The section of the “Exercises for learning how to live sincerely” having to do with children seemed even more preposterous to him than the business with the figurines, but (the inertia that leads to vice or the curiosity that is responsible for scientific progress?) he faithfully followed it as well. It was subdivided into two parts: “Theoretical Exercises” and “Practical Exercises” and Dr. Acémila pointed out that it was imperative that the former precede the latter, for wasn’t man a rational being whose ideas preceded his acts? The theoretical part left ample scope for the pharmaceutical representative’s gift for observation and speculative turn of mind. All it prescribed was: “Reflect daily on the disasters to humanity caused by children.” He was to do so systematically, at all hours, and wherever he might be.

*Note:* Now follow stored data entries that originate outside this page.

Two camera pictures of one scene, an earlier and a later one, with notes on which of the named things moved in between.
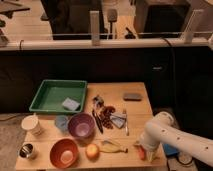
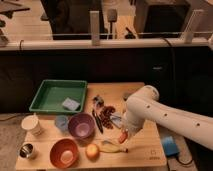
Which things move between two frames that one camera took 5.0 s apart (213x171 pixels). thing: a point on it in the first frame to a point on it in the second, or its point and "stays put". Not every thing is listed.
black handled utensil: [98, 122] stays put
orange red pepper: [142, 152] to [123, 137]
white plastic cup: [30, 124] stays put
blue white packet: [118, 118] stays put
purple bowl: [81, 125] stays put
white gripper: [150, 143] to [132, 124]
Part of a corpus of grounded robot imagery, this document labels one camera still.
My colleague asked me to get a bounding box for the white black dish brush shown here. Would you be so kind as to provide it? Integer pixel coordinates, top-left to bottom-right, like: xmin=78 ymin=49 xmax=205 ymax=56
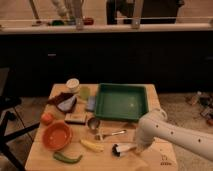
xmin=112 ymin=143 xmax=136 ymax=157

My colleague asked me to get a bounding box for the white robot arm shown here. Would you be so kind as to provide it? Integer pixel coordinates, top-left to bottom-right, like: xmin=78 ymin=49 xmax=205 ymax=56
xmin=134 ymin=108 xmax=213 ymax=162

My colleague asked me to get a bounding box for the red bowl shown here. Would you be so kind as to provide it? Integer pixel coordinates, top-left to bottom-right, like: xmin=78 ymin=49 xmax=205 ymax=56
xmin=42 ymin=121 xmax=73 ymax=151

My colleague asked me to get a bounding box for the green plastic tray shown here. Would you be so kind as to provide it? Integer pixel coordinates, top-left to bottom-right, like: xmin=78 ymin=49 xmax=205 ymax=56
xmin=94 ymin=83 xmax=149 ymax=122

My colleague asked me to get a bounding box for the silver measuring cup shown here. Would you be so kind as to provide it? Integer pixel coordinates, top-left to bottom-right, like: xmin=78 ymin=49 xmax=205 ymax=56
xmin=87 ymin=117 xmax=100 ymax=131

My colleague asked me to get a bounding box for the blue sponge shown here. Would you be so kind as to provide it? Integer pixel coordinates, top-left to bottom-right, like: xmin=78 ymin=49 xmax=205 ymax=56
xmin=86 ymin=96 xmax=96 ymax=112

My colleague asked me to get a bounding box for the wooden block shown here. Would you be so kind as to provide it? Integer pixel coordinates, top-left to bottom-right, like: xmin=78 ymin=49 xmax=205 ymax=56
xmin=65 ymin=114 xmax=87 ymax=124

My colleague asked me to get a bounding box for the pale yellow cup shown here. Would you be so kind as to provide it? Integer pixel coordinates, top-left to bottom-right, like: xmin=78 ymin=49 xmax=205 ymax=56
xmin=79 ymin=86 xmax=90 ymax=100

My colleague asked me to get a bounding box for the green chili pepper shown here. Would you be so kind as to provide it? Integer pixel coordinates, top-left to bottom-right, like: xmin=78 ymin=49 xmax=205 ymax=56
xmin=53 ymin=152 xmax=82 ymax=164

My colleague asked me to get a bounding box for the white round container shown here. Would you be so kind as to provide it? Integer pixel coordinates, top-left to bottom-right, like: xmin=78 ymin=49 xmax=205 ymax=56
xmin=66 ymin=78 xmax=80 ymax=93

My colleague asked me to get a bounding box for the dark red cloth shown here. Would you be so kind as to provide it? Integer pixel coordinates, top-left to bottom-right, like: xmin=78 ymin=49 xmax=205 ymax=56
xmin=47 ymin=92 xmax=76 ymax=105

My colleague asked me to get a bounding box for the small orange tomato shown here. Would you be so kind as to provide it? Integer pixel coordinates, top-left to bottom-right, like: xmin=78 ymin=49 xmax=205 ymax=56
xmin=41 ymin=113 xmax=54 ymax=125

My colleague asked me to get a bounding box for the black chair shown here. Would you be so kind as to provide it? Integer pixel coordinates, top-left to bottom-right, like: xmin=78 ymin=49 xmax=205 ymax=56
xmin=0 ymin=68 xmax=39 ymax=171

“What harm did innocent little children do humanity? Were they not grace, purity, happiness, life itself?” Lucho Abril Marroquín asked himself on the morning of the first theoretical exercise as he walked the five kilometers to his office. But, more out of a desire to make this exercise assigned him as interesting as possible than out of heartfelt conviction, he admitted to himself that at times they could be very noisy. As a matter of fact, they cried a lot, at all hours, for all sorts of reasons, and since they were not yet rational creatures, they did not realize the harm caused by this propensity, nor could they be
persuaded
of the virtues of silence. He then remembered the case of that worker who, after his exhausting day’s work in the mine, returned home and was unable to sleep because of the frantic wailing of his newborn baby, whom he had finally—murdered? How many millions of similar cases occurred around the globe? How many manual laborers, peasants, shopkeepers, office clerks, who—the high cost of living, low salaries, lack of adequate housing—lived in tiny apartments and shared their cramped quarters with their offspring, were prevented from enjoying a well-deserved night’s sleep by the howls of a baby incapable of telling its progenitors whether its bawling meant it had diarrhea or wanted to be nursed again?